When you reach the listing below, copy each line exactly.

*** INFORMATION SHOWN Section Begins ***

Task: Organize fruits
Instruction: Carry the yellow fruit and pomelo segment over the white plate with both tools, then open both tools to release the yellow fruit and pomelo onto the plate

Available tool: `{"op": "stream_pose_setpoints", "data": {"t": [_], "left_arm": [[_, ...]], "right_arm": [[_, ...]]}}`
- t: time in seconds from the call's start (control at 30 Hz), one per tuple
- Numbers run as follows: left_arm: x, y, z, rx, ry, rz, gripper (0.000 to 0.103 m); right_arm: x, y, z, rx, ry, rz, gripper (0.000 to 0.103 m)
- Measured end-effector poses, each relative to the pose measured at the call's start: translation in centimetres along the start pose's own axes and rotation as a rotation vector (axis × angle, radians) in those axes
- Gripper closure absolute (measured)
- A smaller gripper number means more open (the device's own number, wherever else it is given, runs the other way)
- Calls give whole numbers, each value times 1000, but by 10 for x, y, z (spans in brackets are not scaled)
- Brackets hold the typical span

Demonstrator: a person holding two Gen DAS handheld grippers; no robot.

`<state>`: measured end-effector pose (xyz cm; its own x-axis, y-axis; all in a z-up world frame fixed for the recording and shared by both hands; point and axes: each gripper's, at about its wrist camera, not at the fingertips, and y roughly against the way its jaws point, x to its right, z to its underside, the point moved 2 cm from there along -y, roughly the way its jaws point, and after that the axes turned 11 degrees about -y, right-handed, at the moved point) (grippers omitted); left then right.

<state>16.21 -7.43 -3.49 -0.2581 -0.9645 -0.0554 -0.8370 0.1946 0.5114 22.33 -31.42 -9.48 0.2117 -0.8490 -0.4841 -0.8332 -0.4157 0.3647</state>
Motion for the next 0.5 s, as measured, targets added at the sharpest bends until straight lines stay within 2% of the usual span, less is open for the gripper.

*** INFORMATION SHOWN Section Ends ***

RESPONSE BOX -
Task: Organize fruits
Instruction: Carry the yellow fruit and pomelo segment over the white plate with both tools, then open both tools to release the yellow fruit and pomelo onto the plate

Available tool: `{"op": "stream_pose_setpoints", "data": {"t": [_], "left_arm": [[_, ...]], "right_arm": [[_, ...]]}}`
- t: time in seconds from the call's start (control at 30 Hz), one per tuple
- Numbers run as follows: left_arm: x, y, z, rx, ry, rz, gripper (0.000 to 0.103 m); right_arm: x, y, z, rx, ry, rz, gripper (0.000 to 0.103 m)
- Measured end-effector poses, each relative to the pose measured at the call's start: translation in centimetres along the start pose's own axes and rotation as a rotation vector (axis × angle, radians) in those axes
- Gripper closure absolute (measured)
- A smaller gripper number means more open (the device's own number, wherever else it is given, runs the other way)
- Calls give whole numbers, each value times 1000, but by 10 for x, y, z (spans in brackets are not scaled)
- Brackets hold the typical span

Demonstrator: a person holding two Gen DAS handheld grippers; no robot.

`<state>`: measured end-effector pose (xyz cm; its own x-axis, y-axis; all in a z-up world frame fixed for the recording and shared by both hands; point and axes: each gripper's, at about its wrist camera, not at the fingertips, and y roughly against the way its jaws point, x to its right, z to its underside, the point moved 2 cm from there along -y, roughly the way its jaws point, and after that the axes turned 11 degrees about -y, right-handed, at the moved point) (grippers omitted); left then right.

<state>16.21 -7.43 -3.49 -0.2581 -0.9645 -0.0554 -0.8370 0.1946 0.5114 22.33 -31.42 -9.48 0.2117 -0.8490 -0.4841 -0.8332 -0.4157 0.3647</state>
Motion for the next 0.5 s, as measured, targets added at the sharpest bends until straight lines stay within 2% of the usual span, less is open for the gripper.

This output requires nothing more.